Lamar County, MS: Home-Insurance Distress & Forced-Sale Pressure

DLRadar grades Lamar County, Mississippi at 51/100 for home-insurance distress, a elevated level that places it #989 of 3,222 counties, in the upper half of U.S. counties. As premiums climb and carriers retreat, owners who can no longer afford or obtain coverage turn into motivated sellers — often before any foreclosure filing appears.

What a elevated score means on the ground in Lamar County is simple — coverage cost is becoming a decision point for owners here, and DLRadar's job is to flag the parcels where that decision tips toward selling.

Because Lamar County is rebuilt monthly from fresh federal and carrier inputs, the score you see is current to the latest renewal cycle, and its #989 national rank moves as conditions do.

The county's three-year flood-loss ledger — 3 claims, $5,448 paid (~$1,816/claim) — is the evidence carriers use to justify higher rates or withdrawal.

The gap between physical hazard (45/100) and realized flood losses (61/100) is what DLRadar watches to flag insurance-driven sellers in Lamar County.

Behind the score sit a FEMA hazard score of 45/100; NFIP flood-claim stress of 61/100 over three years, each a factor insurers weigh when they raise rates or exit a market.

Insurance distress rarely travels by itself, so in Lamar County DLRadar aligns it with foreclosure, lien and ownership records — letting you separate owners squeezed only by coverage from those under broader financial strain.

Rebuild-cost inflation compounds it: construction-distress reads 60/100, so replacement and repair costs — the basis insurers use to set premiums — are running hot.

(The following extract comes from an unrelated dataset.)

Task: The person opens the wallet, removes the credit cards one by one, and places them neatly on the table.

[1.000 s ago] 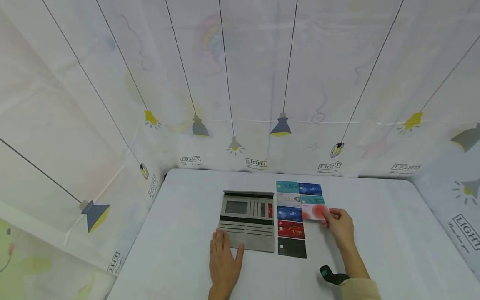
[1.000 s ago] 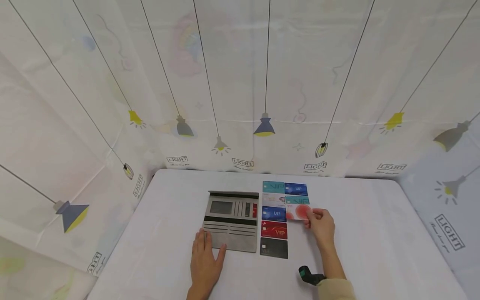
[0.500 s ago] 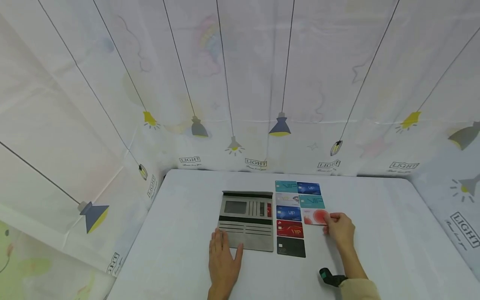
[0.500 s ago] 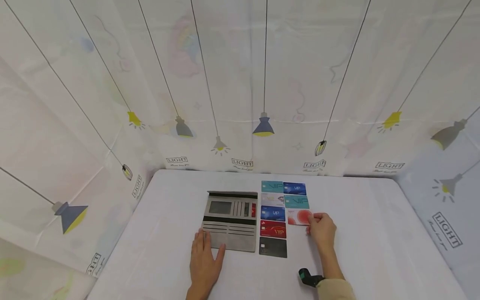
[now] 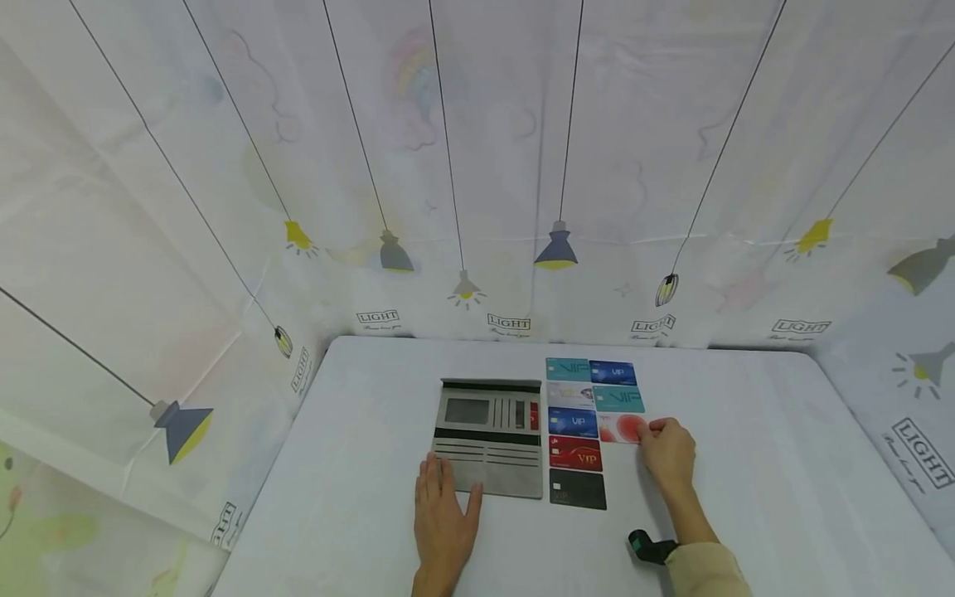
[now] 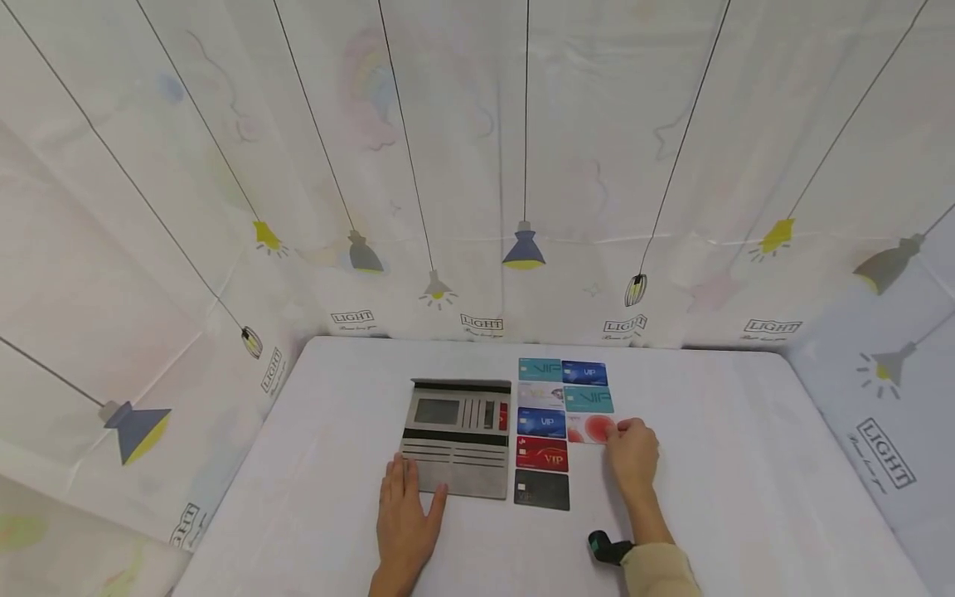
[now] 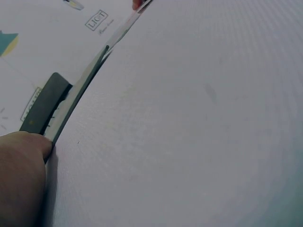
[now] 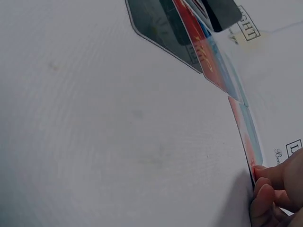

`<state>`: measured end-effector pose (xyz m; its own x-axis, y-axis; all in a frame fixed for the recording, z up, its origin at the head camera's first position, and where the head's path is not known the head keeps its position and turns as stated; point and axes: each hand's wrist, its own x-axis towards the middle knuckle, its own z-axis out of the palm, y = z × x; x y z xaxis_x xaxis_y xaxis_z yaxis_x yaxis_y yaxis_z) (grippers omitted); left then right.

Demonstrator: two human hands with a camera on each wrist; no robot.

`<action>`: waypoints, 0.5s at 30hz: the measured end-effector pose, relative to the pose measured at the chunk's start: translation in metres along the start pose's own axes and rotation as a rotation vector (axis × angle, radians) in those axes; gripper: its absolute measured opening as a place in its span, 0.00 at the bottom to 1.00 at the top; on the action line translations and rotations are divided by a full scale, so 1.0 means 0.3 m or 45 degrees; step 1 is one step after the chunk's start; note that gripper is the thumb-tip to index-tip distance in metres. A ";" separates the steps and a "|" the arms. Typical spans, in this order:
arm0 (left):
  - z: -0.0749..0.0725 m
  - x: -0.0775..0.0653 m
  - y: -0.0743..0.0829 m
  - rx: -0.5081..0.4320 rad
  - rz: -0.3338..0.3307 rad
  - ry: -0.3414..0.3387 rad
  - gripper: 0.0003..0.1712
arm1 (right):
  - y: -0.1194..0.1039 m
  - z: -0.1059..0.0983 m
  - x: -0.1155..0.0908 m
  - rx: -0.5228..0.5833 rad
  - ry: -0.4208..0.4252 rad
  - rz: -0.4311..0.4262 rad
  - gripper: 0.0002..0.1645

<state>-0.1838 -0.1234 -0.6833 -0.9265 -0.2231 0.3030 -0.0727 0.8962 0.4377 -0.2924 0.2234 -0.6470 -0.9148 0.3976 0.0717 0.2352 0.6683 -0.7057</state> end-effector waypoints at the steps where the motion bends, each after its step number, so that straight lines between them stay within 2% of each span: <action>1: -0.001 0.000 0.000 -0.001 -0.002 -0.001 0.45 | -0.003 0.001 0.000 -0.005 0.001 -0.007 0.18; 9: -0.006 0.003 0.002 -0.007 -0.021 -0.021 0.45 | -0.017 0.000 0.001 -0.023 -0.028 -0.063 0.14; 15: -0.005 0.002 0.004 -0.014 -0.015 -0.017 0.45 | -0.031 -0.003 0.002 0.017 0.006 -0.032 0.16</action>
<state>-0.1838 -0.1230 -0.6813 -0.9304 -0.2287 0.2863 -0.0798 0.8891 0.4508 -0.2949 0.2180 -0.6396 -0.9187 0.3838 0.0928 0.2078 0.6699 -0.7128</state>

The same monthly model runs nationwide — FEMA, NFIP and carrier pressure — and ties Lamar County's score to on-the-ground foreclosure and ownership data. So you can reach the owners whose trigger is carrying cost — before they list.

Insurance distress
51/100
MEDIUM
National rank
#989
of 3,222 counties
FEMA hazard
45/100
NFIP claim stress
61/100
3-year
Flood claims (3y)
3
Claims paid (3y)
$5,448
Per claim
$1,816
Construction distress
60/100

Deterministic. Every signal traces to a public dataset (FEMA, NFIP, Census) · how insurance distress works · methodology

Lamar County insurance distress — FAQ

How bad is home-insurance distress in Lamar County, Mississippi?

Lamar County scores 51/100 for home-insurance distress (MEDIUM), ranking #989 of the 3,222 U.S. counties DLRadar scores. The reading is built from FEMA hazard exposure (45/100), NFIP flood-claim stress (61/100) and carrier pressure, updated monthly from public federal data.

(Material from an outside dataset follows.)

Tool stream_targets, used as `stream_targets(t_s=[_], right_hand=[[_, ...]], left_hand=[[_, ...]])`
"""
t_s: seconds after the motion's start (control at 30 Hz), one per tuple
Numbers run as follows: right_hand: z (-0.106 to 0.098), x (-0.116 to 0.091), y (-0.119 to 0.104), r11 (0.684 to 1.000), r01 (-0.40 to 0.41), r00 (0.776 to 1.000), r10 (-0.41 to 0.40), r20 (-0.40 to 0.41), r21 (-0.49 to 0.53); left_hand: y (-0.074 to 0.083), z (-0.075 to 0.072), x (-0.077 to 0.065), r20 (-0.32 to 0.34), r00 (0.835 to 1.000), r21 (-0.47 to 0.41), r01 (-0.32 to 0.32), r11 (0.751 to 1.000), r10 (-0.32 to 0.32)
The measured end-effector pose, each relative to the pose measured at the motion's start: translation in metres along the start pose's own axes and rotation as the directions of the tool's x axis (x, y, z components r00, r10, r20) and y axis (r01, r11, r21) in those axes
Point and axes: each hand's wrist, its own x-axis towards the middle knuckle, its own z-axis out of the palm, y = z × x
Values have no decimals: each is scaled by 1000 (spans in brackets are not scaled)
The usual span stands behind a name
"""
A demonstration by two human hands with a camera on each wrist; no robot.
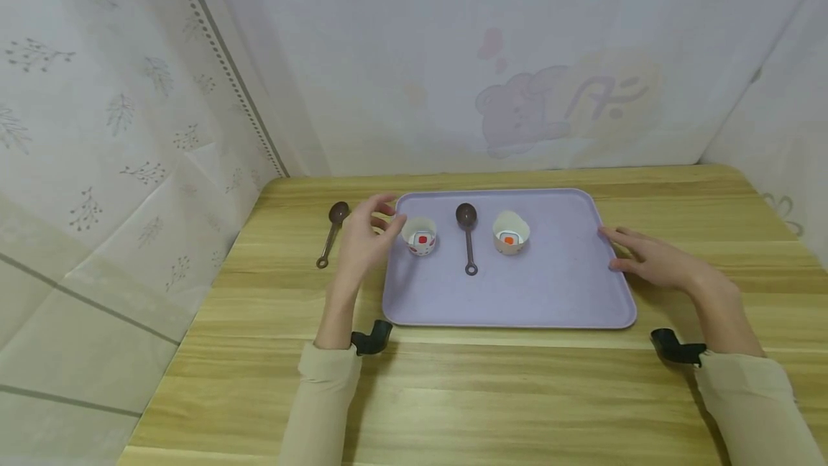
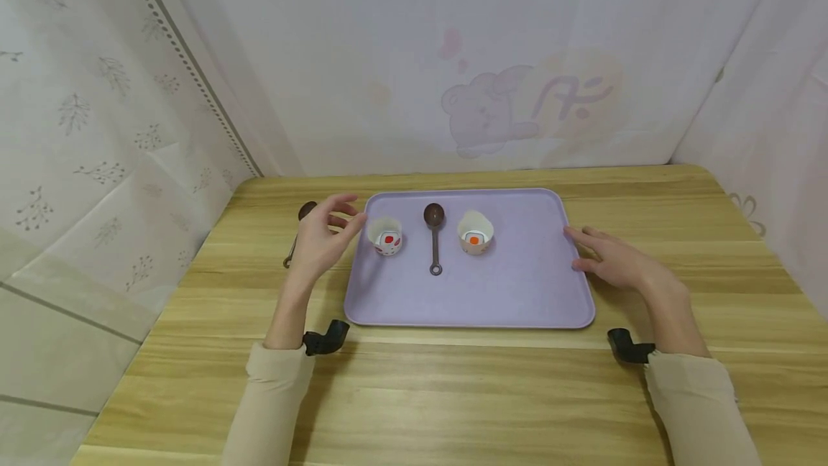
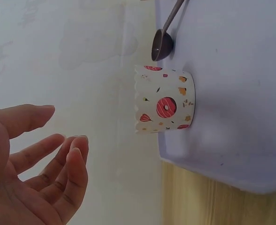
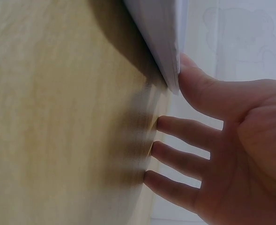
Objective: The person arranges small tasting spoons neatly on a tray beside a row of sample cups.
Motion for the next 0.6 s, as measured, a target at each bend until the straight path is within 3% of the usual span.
stream_targets(t_s=[0.4, 0.6], right_hand=[[-1, 1, -1, 1000, 3, 1000, -3, -2, -1], [-1, 1, 0, 1000, -1, 1000, 1, -3, 0]], left_hand=[[-8, -10, 1, -36, 999, 34, 10, 999, -8], [-12, -16, 1, -18, 999, 39, 31, 999, -31]])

How many flood-insurance claims has Lamar County had?

Over the trailing three years, Lamar County recorded 3 NFIP flood claims with $5,448 paid out, roughly $1,816 per claim. That loss history is a primary input insurers use when they raise premiums or decline to renew.

Why does insurance distress create distressed sellers in Lamar County?

When premiums in Lamar County rise faster than owners budgeted — or carriers stop writing policies altogether — the carrying cost of a home can climb past what an owner can sustain. Many list and sell rather than absorb it, often before any mortgage-default or foreclosure signal appears, which is why DLRadar treats insurance distress as an upstream, leading indicator of supply.